La primera tesis es que hoy hay que postular un principio de certidumbre, o en los términos de Prigogine, que hoy estamos ante el fin de la incertidumbre. Claro que aquí es posible dudar: qué se esta afirmando, si encuentran incertidumbres por doquier, si no sabemos hacia dónde va el mundo, si todo cambia, si la física cuántica muestra la contingencia, etc. Todo esto es falso. O mejor: es el relato cultural que nos creamos fundado en la novedad, el cambio, la transformación. A fin de cuentas, un imperativo. Pensemos otro punto de partida: vivimos en una época de absoluta certidumbre. Esa certidumbre tiene un nombre específico: crisis climática. Nada hay de incierto, de vacilación, de duda. Eso está hoy acá con una presencia irreductible. Lo dice hasta el hartazgo una comunidad de científicos (cuyos datos parece que la misma crítica ha socavado). Lo dicen hasta el hartazgo todas las formas asociadas a las humanidades, desde la filosofía a la literatura pasando por el cine. Pero no hace falta decir nada, ni pensar, ni escribir: eso está hoy acá. Que podemos seguir pensando en relación a lo humano: falta de agua potable, contaminación del aire, enfermedades ambientales. Que podemos pensar más allá de lo humano: la extinción creciente de especies vivas, el achicamiento de los espacios de refugio, la imposibilidad de la vida. Primera tesis: se trata entonces de gestionar la certidumbre absoluta.

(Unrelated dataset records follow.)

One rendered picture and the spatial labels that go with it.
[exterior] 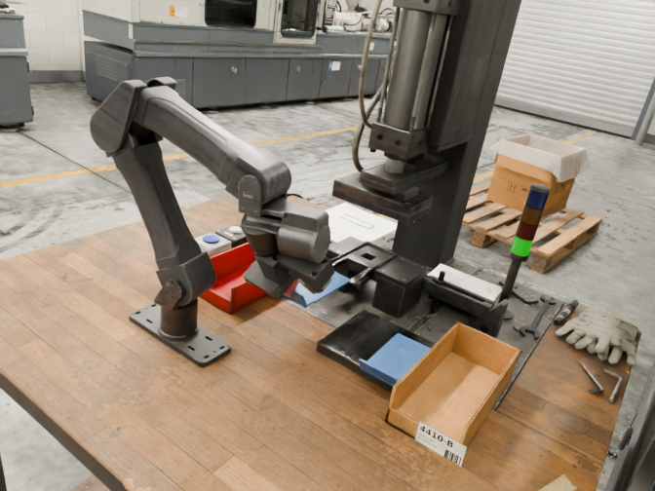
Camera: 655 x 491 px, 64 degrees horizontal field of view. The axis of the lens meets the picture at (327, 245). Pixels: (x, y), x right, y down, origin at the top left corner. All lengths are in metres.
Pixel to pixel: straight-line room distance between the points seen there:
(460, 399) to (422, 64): 0.58
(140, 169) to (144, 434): 0.39
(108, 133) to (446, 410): 0.68
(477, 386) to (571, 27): 9.64
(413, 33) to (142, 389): 0.73
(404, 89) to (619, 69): 9.28
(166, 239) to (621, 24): 9.69
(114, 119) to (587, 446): 0.88
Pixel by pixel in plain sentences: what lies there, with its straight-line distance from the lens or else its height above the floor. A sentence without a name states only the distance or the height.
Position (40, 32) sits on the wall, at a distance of 7.69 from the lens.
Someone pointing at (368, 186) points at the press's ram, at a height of 1.14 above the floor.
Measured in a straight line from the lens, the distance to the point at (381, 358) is 0.95.
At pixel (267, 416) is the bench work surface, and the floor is 0.90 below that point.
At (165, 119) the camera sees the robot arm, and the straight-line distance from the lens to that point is 0.82.
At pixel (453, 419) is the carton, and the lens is 0.90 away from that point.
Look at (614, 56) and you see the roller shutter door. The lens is 10.23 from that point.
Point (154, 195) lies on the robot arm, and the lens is 0.87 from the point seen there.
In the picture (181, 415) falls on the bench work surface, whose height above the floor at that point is 0.90.
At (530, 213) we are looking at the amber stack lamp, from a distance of 1.13.
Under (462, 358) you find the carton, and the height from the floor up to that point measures 0.91.
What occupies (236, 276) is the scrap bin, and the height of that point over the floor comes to 0.91.
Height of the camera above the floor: 1.48
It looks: 25 degrees down
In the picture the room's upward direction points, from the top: 9 degrees clockwise
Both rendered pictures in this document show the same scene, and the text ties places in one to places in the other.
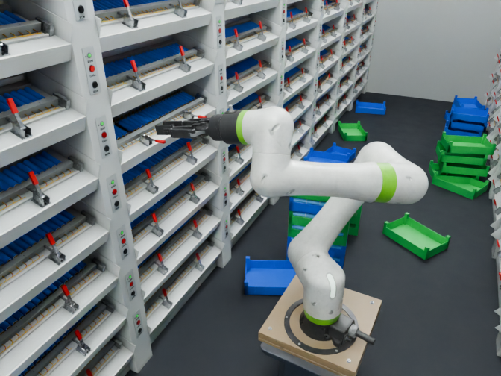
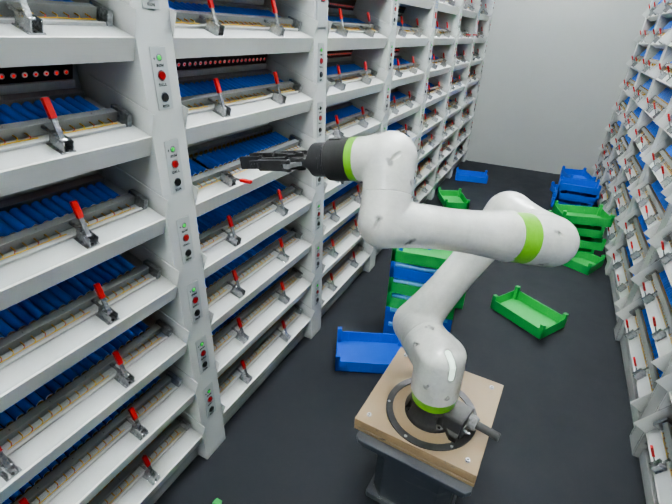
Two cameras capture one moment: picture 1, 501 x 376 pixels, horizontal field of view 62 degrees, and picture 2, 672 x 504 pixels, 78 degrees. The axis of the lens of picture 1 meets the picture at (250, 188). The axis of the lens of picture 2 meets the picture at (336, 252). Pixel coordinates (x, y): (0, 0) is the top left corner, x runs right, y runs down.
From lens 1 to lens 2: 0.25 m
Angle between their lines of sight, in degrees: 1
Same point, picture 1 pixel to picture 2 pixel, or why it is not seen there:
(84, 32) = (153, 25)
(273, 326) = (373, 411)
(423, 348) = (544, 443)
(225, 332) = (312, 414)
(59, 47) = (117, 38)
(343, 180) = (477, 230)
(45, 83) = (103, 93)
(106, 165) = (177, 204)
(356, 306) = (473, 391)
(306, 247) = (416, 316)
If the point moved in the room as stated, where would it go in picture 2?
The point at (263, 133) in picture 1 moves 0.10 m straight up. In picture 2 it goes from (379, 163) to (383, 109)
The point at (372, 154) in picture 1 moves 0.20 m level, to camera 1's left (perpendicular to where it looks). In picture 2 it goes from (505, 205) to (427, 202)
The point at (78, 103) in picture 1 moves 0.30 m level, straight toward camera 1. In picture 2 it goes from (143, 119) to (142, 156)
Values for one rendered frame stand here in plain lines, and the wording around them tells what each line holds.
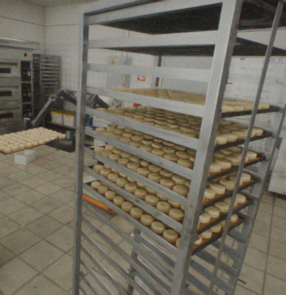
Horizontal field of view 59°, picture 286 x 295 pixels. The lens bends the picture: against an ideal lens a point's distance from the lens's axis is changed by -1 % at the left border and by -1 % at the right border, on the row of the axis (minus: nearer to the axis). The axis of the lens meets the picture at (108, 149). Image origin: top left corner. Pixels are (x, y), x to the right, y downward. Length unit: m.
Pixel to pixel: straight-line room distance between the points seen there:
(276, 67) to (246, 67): 0.44
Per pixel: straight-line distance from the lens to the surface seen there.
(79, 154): 1.15
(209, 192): 0.87
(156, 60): 1.38
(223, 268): 1.36
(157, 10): 0.84
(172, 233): 0.95
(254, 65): 4.99
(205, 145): 0.67
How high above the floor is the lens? 1.59
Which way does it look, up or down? 18 degrees down
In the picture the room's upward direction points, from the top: 4 degrees clockwise
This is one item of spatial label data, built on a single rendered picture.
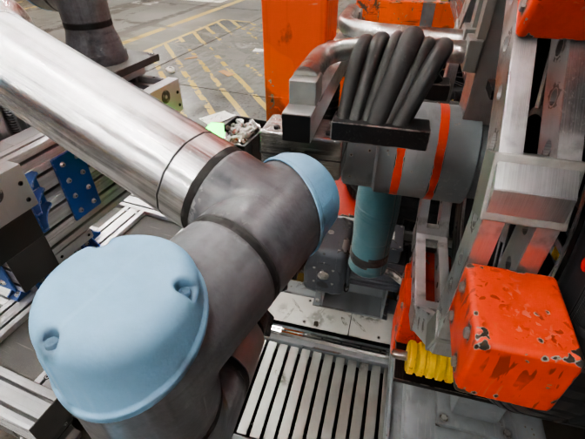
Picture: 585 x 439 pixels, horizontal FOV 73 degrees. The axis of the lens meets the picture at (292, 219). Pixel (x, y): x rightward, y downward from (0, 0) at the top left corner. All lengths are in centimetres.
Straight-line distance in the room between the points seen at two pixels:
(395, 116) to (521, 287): 18
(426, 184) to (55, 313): 49
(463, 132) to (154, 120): 40
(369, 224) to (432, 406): 48
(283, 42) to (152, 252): 90
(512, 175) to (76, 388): 32
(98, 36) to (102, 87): 84
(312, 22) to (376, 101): 67
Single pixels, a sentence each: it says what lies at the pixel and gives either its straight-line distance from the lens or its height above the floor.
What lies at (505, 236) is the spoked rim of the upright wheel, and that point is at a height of 75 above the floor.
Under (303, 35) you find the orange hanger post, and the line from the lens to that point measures 104.
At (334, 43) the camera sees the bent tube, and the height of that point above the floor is 101.
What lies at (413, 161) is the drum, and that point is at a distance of 56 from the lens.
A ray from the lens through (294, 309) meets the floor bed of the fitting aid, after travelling 136.
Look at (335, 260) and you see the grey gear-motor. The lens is 109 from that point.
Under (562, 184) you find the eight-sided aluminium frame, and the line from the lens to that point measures 37.
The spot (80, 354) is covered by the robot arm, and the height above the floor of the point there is 100.
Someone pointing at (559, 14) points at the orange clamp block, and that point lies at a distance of 38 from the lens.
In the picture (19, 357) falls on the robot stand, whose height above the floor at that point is 21.
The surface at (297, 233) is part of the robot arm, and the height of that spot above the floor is 97.
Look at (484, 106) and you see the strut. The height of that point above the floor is 93.
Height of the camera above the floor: 113
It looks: 38 degrees down
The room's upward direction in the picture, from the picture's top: straight up
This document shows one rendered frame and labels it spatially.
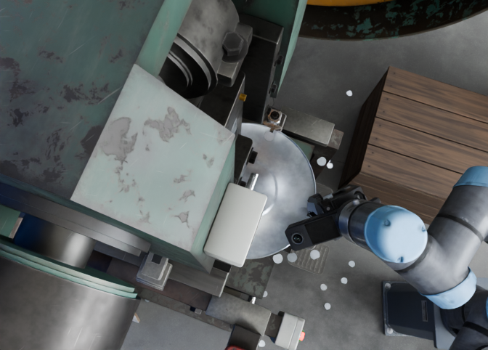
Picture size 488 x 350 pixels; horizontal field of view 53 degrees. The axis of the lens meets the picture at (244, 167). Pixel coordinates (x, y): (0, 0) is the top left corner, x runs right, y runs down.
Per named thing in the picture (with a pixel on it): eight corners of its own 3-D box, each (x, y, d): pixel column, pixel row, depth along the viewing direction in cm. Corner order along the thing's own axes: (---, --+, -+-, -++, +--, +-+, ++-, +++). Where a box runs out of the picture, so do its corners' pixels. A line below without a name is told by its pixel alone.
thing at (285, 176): (333, 154, 105) (335, 153, 104) (286, 281, 98) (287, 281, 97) (210, 104, 106) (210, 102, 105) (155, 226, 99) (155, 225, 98)
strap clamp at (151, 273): (192, 218, 108) (188, 210, 98) (163, 290, 104) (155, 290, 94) (167, 208, 109) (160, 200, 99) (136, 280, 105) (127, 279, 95)
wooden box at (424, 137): (459, 136, 190) (508, 102, 157) (438, 228, 181) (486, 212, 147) (361, 105, 193) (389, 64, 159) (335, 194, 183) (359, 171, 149)
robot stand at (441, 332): (432, 282, 176) (499, 278, 132) (436, 336, 171) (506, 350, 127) (381, 281, 175) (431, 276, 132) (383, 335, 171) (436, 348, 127)
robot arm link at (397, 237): (411, 280, 66) (366, 242, 65) (375, 262, 77) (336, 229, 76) (445, 234, 67) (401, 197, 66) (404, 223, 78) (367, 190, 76)

Mi segunda tesis es que el desfasaje actual, quizás el lugar de lo incalculado, es el de una brecha: la distancia entre certidumbre y verosimilitud. El problema es que esa certidumbre absoluta se nos presenta como inverosímil. Existe un diagnóstico que repliega una cosa sobre la otra, la perspectiva Latour: nuestras máquinas teóricas han trabajado desde hace décadas, o siglos, en destituir cualquier certeza. La teoría crítica se funda en una puesta en cuestión del discurso científico. La crítica cultural es una desnaturalización de todo aquello que asumimos como dado. De modo que nos hemos entrenado, teórica y culturalmente, para no asumir ninguna certeza. Al fin y al cabo, por eso somos modernos. Y por eso ninguna certeza puede convertirse en verosímil. Sin embargo, este diagnóstico asume uno de los prejuicios más antiguos de nuestra tradición: la eminencia de lo teórico. Una especie de inmediatez entre especulación conceptual y transformación del mundo. Por ello es posible otro diagnóstico: no son los estertores de la crítica lo que hacen imposible la certeza, es una división que como sostiene Descola precede a eso que Latour llamó Constitución Moderna: la matriz que constituye eso llamado occidente es el quiebre entre naturaleza y cultura. Con sus diferentes modulaciones. De modo que el lugar del cálculo, de lo incalculado sobre lo que podemos avanzar, es el de la verosimilitud. ¿Cómo volver verosímil una certeza absoluta? ¿Qué tipo de cálculo es necesario allí? ¿Se trata precisamente de calcular? Digamos lo evidente: estamos llenos de datos, plagados de publicaciones científicas, abarrotados de imaginarios, pero todo parece ser insuficiente. La cosa sigue. Lo verosímil, o lo razonable (no lo racional), parece ser el desafío.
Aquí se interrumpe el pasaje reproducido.